When exploring the effects of ultrasonic-assisted processing technology on the rice bran protein - chlorogenic acid emulsion, multi-dimensional characterization methods were employed to deeply analyze the correlation between its microstructure and macroscopic properties. At the level of chlorogenic acid encapsulation and loading, high-performance liquid chromatography combined with fluorescence labeling technology was used to accurately determine the encapsulation rate and loading amount; for the physical and chemical properties of the emulsion, the morphology changes of droplets were captured by cryo-transmission electron microscopy and atomic force microscopy, the particle size distribution was determined by dynamic light scattering technology, the surface charge characteristics were quantified by ζ-potential analyzer, the viscosity and turbidity data were obtained by rheometer and spectrophotometer, and the interface protein content was measured by surface tension meter.

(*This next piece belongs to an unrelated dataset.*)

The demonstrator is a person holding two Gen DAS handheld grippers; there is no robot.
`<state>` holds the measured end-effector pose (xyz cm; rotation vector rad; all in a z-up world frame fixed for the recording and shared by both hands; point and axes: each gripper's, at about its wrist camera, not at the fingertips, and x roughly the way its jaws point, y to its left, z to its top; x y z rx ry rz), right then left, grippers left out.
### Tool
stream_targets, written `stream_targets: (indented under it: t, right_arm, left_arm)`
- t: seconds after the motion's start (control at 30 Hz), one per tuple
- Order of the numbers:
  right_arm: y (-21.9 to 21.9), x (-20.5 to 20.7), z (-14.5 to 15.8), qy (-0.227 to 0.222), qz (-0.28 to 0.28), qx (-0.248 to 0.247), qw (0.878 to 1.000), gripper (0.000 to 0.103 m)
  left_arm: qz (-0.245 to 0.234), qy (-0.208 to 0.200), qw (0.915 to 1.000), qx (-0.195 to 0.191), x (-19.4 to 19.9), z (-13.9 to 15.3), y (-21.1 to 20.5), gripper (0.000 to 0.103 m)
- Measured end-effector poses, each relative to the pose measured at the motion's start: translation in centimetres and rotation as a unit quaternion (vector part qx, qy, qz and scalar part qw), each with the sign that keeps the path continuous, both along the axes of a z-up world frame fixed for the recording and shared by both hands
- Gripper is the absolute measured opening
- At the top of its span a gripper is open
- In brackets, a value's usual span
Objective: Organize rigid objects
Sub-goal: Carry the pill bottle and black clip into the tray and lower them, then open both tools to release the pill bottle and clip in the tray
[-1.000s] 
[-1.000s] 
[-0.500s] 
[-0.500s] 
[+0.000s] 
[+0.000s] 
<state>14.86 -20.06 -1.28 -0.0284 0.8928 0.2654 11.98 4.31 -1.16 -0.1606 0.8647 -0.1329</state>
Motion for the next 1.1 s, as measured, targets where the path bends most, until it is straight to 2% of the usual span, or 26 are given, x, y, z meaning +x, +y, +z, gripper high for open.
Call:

Different power levels of ultrasonic-assisted processing were applied to the rice bran protein - chlorogenic acid emulsion, and the encapsulation rate and loading amount of chlorogenic acid in the emulsion and various physical and chemical property indicators were measured under different ultrasonic power levels. Subsequently, the stability of the emulsion under different conditions was evaluated.
At an ultrasonic power of 500W, the chlorogenic acid encapsulation rate of the emulsion reached 86.26 ± 0.11%, and the loading amount was 17.25 ± 0.06 g/100g. At the same time, the droplet size of the emulsion decreased and the distribution became more uniform, and the viscosity significantly decreased. Ultrasonic-assisted processing significantly improved the stability of the emulsion in storage, oxidation, heat and salt ion environments.
The ultrasonic-assisted processing technology can effectively improve the properties of the rice bran protein - chlorogenic acid emulsion, increase the encapsulation rate and loading amount of chlorogenic acid, optimize the physical and chemical properties of the emulsion, and significantly enhance the stability of the emulsion.